Комиссар начал свой приватный и — что было гораздо худшим — одиночный крестовый поход против львовского преступного мирка, и вел он его свойственным только себе методом. Он заскакивал в какую-нибудь забегаловку — явную или тайную, с вывеской или без нее — заказывал водки, закуски и водил раскаленными от бессонницы глазами по батярам, которые тут же, чаще всего, разбегались во все стороны. Но не все; кое-кому он смыться не разрешал, задерживал их и садил за свой стол, угощал водкой и вежливо расспрашивал про Риту и Минотавра. Когда же батяры отказывались от угощения, а на вопрос о Рите только пожимали плечами — Попельский заливал им водку прямо в глотки и оскорблял на глазах всех собравшихся.

Так что, ничего удивительного, что над его головой сгущались тучи — все более черные и все более вещающие беду.

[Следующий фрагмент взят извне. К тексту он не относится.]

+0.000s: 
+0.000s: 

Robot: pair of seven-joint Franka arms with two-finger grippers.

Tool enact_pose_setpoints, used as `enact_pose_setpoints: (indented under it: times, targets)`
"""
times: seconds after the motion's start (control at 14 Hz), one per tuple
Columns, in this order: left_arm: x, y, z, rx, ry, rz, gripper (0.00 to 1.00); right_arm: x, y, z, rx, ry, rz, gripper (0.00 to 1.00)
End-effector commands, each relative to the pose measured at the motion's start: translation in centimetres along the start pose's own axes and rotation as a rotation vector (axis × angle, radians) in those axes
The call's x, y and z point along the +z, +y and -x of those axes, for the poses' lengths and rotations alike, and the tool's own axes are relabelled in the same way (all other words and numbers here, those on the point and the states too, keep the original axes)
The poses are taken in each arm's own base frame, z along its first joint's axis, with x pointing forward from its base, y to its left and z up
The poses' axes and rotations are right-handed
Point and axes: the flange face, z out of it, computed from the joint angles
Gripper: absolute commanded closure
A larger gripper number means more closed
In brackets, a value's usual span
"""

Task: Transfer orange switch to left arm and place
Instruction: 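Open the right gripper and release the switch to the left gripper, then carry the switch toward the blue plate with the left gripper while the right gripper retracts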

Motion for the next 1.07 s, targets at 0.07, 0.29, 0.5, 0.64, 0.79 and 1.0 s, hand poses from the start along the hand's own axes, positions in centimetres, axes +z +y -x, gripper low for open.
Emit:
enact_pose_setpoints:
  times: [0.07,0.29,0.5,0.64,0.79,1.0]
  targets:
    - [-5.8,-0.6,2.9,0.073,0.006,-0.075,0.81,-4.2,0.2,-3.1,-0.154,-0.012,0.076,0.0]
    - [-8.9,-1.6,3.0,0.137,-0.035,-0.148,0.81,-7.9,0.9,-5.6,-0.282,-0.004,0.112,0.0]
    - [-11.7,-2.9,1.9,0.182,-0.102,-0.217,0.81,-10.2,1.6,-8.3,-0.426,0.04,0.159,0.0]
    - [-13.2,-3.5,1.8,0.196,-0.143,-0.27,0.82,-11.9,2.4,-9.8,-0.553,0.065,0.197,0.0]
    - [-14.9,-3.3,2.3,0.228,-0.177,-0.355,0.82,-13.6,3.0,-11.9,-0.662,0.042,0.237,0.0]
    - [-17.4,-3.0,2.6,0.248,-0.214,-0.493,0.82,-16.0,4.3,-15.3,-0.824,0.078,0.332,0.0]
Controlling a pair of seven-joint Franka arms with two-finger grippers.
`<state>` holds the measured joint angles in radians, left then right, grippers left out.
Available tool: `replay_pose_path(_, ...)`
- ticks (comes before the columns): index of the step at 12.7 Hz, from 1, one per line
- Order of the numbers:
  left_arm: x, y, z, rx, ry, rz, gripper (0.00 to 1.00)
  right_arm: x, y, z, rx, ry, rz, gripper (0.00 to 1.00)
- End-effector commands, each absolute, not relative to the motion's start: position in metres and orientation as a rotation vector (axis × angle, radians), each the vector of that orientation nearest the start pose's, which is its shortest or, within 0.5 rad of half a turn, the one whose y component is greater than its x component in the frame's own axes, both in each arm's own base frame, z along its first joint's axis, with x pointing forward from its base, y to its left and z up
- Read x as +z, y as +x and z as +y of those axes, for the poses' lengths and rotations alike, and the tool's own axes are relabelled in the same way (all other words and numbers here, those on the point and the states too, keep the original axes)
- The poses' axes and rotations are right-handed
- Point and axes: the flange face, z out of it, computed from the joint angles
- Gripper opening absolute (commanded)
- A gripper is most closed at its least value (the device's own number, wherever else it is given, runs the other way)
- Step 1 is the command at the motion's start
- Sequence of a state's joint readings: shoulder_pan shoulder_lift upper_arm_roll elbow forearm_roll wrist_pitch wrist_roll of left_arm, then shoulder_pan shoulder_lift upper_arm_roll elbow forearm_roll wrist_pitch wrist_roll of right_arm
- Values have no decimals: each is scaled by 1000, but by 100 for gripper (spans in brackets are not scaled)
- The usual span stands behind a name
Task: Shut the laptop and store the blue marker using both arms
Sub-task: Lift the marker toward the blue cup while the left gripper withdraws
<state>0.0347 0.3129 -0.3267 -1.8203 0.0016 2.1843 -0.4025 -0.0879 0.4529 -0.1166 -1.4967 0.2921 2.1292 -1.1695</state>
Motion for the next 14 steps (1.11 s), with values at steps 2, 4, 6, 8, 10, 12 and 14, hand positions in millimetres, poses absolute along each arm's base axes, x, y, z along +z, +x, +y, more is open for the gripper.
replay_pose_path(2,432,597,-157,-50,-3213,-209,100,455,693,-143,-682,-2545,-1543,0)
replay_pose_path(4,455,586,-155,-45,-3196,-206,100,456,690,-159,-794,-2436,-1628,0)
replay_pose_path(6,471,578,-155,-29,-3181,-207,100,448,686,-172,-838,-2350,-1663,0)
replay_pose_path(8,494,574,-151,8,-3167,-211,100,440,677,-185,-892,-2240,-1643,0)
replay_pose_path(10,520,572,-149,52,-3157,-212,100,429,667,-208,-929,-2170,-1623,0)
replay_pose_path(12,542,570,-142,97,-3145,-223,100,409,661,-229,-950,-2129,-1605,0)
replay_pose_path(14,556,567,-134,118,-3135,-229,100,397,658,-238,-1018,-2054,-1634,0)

Еще несколькими месяцами ранее, сразу же после исчезновения Риты, к Попельскому прибыла делегация во главе с легендарными королями подполья: Моше Кичалесом и братьями Желязны. Первый, одетый в безупречный светлый костюм, выразил глубочайшие соболезнования по поводу исчезновения дочери и поклялся в том, что ни одна из львовских преступных групп не имеет с этим всем ничего общего, более того! — он даже обещал помочь в поисках похитителей… Тогда Попельский обвинил его во лжи и грохнул кулаком об стол с такой силой, что пролил кофе на костюм Моше. Кичалес с братьями Желязны ушли очень сердитые, тем не менее, они приказали своим людям какое-то время терпеть выходки Попельского — вплоть до момента, когда по его вопросу не будет принято окончательное решение. Но не все слушались королей, а эксцессы комиссара начинали становиться для бандитов просто невыносимыми. В очередных забегаловках полицейский получал предупреждения в виде пробитых гвоздем свиных ушей, только ему было на все наплевать. Он не раз и не два вытаскивал эти "метки" и подсовывал их всем под нос с воплем: "Что, сволочь, а не ты мне это подсунул?"

Педантичный денди с ироническим чувством юмора, когда-то крайне вежливый в обхождении, ухоженный и пахнущий дорогим одеколоном, превратился в вульгарного грязнулю. Он уже забывал вовремя принимать лекарства от эпилепсии и не ходил к Шанявскому. Как-то раз в одной из пивных он свалился в конвульсиях на пол и обмочился. Хулиганы с отвращением вытащили его во двор, а один из них даже сунул голову комиссара в лошадиную кучу, считая, что полицейский удавится дерьмом.